Entertainment

David Fincher's Creating Another Netflix Series

by Courtney Lindley

House of Cards creator, David Fincher, won't be slowing down anytime soon, and neither will Netflix's commitment to high-quality, original programing. Deadline reports that Netflix has picked up a David Fincher drama series, their second from the acclaimed director, and, this time, Fincher's leaving the White House for something a bit darker. The series will be based on the 1996 book Mind Hunter: Inside the FBI's Elite Serial Crime Unit by John Douglas and Mark Olshanker, and is aptly titled Mind Hunter as well. Fincher will collaborate with a-list actress, Charlize Theron, for the project, which will follow and explore some of the highest profile serial killer cases in history.

News of the series arrives at an opportune time, as the true crime genre has recently been given the limelight. Earlier this year, filmmaker Andrew Jarecki struck television gold when he decided to profile the eccentric and enigmatic Robert Durst. Then, just this week, Netflix premiered its own serialized true crime drama, Making a Murderer , a project that took 10 years to make, and echoes the kind of instant success the world found with another compelling murder mystery — Adnan Syed's case in last year's season of the podcast phenomenon, Serial. Our culture has always been fascinated with these kinds of narratives — as they make up the base for a large portion of our cinema, television, and books — but it wasn't until recently that these intricate, complex stories were done with the kind of cinematic bravado filmmakers usually reserved for, well, film.

Take for instance, two of David Fincher's (arguably) best and most stylized films: 2007's Zodiac, and 1995's Seven, both of which attempted to dive into the psyche of a serial killer within the framework of a singular and contained experience. Since then, the paradigm for telling these types of stories has shifted. Or, at least, it's beginning to shift. Creators are taking their time to explore the layers and nuances. They don't have to cram every detail into 90 minutes, and they don't have to win audiences over with Hollywood effects. True stories — told episodically — are holding their own against big budget films.

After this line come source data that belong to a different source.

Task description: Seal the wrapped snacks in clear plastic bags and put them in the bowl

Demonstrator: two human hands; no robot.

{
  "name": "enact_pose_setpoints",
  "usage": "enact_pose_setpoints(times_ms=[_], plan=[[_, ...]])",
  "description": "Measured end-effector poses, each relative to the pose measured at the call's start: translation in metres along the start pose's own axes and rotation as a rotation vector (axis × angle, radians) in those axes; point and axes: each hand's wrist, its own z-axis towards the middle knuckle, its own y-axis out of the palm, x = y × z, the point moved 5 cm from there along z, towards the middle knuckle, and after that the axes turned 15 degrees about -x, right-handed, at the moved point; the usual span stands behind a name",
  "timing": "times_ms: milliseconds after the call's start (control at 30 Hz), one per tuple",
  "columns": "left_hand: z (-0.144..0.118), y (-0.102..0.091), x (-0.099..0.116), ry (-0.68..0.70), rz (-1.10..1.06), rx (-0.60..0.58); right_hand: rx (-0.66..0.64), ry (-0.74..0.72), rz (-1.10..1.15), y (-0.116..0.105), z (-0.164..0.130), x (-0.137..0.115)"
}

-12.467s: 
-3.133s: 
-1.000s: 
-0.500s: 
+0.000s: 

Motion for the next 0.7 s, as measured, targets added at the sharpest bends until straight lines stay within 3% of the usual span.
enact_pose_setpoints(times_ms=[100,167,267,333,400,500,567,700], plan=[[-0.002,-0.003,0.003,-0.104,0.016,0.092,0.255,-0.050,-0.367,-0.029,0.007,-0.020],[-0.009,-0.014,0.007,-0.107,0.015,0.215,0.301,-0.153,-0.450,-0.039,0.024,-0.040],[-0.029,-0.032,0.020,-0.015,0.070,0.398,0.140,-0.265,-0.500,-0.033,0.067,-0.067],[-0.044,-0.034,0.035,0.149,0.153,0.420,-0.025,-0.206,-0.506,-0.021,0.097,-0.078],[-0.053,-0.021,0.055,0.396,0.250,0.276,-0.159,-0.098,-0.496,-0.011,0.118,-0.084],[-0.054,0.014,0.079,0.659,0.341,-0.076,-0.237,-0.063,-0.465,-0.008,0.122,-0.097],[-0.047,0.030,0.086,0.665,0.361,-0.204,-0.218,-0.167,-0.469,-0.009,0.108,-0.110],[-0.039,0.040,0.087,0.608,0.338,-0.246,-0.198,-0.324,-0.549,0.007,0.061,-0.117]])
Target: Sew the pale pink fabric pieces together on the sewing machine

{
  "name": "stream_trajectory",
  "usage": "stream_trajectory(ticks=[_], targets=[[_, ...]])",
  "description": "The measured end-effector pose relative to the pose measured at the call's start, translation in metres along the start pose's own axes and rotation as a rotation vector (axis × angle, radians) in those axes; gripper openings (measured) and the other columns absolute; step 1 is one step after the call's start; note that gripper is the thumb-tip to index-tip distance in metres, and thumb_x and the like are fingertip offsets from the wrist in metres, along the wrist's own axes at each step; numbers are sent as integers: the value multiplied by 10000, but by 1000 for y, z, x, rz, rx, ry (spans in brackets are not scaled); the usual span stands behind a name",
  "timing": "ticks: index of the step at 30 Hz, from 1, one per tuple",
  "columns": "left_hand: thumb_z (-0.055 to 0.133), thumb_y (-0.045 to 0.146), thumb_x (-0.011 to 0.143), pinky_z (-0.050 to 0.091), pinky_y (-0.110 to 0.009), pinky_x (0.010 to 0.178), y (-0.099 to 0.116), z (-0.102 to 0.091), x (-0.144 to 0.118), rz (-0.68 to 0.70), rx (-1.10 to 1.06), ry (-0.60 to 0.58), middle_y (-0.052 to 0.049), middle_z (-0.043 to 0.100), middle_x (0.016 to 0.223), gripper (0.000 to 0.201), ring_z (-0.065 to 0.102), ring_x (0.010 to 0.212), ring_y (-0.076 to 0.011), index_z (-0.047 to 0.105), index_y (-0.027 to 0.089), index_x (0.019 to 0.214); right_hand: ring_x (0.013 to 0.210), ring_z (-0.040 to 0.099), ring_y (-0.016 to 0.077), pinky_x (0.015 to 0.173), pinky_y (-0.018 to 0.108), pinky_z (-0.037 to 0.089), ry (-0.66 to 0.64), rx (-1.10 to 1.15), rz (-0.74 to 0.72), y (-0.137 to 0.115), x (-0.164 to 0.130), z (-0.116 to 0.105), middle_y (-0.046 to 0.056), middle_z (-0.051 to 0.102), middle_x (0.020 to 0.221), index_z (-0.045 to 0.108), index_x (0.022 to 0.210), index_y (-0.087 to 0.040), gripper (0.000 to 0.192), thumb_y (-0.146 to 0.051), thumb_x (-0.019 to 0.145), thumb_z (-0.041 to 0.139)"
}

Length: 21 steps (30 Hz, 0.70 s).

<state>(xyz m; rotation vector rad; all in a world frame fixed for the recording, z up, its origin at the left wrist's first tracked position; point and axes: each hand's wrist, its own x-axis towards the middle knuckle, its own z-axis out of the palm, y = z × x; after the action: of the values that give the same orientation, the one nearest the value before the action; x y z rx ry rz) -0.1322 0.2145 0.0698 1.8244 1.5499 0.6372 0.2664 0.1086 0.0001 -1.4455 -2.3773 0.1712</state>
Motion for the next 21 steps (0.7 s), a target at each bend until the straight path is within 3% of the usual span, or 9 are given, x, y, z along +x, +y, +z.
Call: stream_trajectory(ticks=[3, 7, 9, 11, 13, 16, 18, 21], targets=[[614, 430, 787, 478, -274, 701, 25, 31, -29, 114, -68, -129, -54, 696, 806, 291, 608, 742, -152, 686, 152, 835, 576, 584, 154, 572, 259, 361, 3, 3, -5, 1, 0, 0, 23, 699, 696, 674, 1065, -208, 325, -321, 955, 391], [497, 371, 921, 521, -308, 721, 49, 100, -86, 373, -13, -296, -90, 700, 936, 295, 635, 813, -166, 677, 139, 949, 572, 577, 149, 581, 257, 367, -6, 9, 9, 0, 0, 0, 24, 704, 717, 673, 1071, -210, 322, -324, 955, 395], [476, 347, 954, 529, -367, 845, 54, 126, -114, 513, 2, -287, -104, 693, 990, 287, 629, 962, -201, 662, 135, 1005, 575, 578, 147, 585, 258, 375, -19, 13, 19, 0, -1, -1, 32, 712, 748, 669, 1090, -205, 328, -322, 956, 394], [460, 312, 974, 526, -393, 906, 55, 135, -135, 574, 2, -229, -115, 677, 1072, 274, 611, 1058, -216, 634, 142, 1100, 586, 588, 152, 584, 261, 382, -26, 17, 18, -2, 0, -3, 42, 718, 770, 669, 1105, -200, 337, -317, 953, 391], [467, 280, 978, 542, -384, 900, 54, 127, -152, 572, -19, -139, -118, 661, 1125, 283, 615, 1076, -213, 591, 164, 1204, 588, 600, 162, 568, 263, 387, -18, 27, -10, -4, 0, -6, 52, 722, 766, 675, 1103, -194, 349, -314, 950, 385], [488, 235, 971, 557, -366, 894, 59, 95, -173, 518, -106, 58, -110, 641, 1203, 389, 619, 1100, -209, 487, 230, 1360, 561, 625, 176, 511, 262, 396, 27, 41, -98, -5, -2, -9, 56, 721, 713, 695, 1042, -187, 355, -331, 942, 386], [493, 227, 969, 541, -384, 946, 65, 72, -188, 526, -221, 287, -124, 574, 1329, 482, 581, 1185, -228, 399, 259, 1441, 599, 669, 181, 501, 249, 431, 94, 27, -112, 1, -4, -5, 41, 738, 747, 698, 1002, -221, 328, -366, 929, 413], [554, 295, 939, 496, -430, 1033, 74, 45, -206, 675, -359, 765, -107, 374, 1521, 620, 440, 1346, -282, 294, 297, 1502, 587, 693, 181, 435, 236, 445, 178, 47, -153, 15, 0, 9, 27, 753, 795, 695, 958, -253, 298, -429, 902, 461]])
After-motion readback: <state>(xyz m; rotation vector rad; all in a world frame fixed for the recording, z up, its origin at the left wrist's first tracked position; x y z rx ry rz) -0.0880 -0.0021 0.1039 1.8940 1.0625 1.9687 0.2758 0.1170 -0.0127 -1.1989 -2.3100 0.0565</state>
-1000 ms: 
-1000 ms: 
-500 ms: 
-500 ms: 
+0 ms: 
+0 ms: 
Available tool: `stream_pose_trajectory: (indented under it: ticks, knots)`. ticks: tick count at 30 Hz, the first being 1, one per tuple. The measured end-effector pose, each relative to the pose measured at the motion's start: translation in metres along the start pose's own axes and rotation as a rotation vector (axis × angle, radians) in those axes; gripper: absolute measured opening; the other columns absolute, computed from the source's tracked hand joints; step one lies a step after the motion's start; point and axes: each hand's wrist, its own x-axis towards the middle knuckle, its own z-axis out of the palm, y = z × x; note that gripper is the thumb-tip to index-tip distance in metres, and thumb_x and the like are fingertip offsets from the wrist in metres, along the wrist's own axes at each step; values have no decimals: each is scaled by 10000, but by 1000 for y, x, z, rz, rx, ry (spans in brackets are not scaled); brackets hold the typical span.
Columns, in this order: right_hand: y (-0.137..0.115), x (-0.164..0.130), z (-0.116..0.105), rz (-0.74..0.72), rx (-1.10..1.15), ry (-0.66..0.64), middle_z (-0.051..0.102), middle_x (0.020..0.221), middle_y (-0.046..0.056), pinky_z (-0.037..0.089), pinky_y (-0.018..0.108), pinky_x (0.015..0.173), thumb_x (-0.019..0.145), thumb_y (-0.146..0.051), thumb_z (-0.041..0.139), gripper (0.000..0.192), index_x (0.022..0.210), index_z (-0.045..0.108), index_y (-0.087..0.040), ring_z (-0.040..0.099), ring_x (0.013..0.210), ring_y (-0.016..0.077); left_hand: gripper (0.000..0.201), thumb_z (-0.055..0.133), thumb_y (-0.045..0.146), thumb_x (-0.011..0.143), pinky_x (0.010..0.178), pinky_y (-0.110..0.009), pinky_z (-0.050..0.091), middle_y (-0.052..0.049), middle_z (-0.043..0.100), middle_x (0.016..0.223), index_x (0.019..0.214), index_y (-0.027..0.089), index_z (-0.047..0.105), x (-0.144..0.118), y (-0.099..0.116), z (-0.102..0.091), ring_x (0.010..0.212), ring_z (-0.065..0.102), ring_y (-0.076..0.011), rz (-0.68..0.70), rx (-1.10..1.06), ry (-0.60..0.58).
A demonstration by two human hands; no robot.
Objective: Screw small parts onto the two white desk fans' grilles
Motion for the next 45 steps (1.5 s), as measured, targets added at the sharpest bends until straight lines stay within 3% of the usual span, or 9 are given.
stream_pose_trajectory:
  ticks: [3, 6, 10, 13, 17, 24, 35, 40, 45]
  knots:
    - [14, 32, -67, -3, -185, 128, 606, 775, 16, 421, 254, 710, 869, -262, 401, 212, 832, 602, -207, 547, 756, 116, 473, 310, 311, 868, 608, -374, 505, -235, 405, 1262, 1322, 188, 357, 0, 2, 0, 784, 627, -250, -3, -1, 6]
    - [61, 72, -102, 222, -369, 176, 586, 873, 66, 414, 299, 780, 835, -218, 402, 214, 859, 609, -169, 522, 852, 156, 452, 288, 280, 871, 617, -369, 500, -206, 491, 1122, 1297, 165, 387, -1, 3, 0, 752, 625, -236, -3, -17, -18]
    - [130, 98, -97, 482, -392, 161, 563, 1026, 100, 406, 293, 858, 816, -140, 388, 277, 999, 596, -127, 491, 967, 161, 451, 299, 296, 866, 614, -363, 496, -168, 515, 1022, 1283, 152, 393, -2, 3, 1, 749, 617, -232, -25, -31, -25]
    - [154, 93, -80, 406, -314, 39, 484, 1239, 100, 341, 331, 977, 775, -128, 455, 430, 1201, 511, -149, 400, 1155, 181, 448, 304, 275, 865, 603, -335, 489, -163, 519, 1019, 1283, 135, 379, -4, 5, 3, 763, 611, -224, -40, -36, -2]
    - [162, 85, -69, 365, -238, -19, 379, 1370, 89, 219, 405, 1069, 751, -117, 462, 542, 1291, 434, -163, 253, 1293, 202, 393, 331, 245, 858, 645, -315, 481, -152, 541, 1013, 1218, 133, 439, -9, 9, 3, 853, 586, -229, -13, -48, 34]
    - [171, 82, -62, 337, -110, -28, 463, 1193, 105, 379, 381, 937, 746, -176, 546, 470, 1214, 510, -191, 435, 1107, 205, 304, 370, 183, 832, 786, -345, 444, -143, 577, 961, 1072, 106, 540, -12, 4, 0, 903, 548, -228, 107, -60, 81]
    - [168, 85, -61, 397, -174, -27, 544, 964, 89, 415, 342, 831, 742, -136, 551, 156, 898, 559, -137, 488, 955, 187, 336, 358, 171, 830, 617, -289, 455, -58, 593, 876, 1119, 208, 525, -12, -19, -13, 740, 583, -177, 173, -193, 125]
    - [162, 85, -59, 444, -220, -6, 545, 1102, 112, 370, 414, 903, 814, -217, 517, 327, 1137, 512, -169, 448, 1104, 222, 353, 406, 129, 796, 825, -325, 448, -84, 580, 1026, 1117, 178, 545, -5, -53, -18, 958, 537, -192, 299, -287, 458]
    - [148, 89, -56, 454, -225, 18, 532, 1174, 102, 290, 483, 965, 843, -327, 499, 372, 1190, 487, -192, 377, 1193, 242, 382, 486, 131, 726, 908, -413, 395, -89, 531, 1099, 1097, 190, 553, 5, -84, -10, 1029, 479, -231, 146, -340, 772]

In my opinion, this only heightens the audience's investment. As they watch the cases unfold before them, the stakes feel higher than they ever have. It's voyeurism at its finest — reality television meets the atmospheric mood of modern day auteurs.

There's a reason David Fincher and Charlize Theron have taken to helm this project (other than it being an incredibly smart business move on their part) — the two have seen success with fictionalized adaptions of notorious serial killer cases. (See: aforementioned Zodiac, which followed the terrifying Bay Area killer of the '60s and '70s, or Charlize Theron's award winning portrayal of Aileen Wuornos in Monster.) But much like Jarecki — who made the move from 2010's Hollywood version of Durst's case in the film All Good Things to the much more successful The Jinx — Fincher and Theron are seeing an opportunity to push the boundaries further. With platforms like HBO and Netflix Originals, there's not only space for this kind of storytelling, there's desire.

Fincher, Theron, Netflix. It all seems like an impeccable match up for me, coming at exactly the right time. I have no doubts that Mind Hunter will be another true crime success.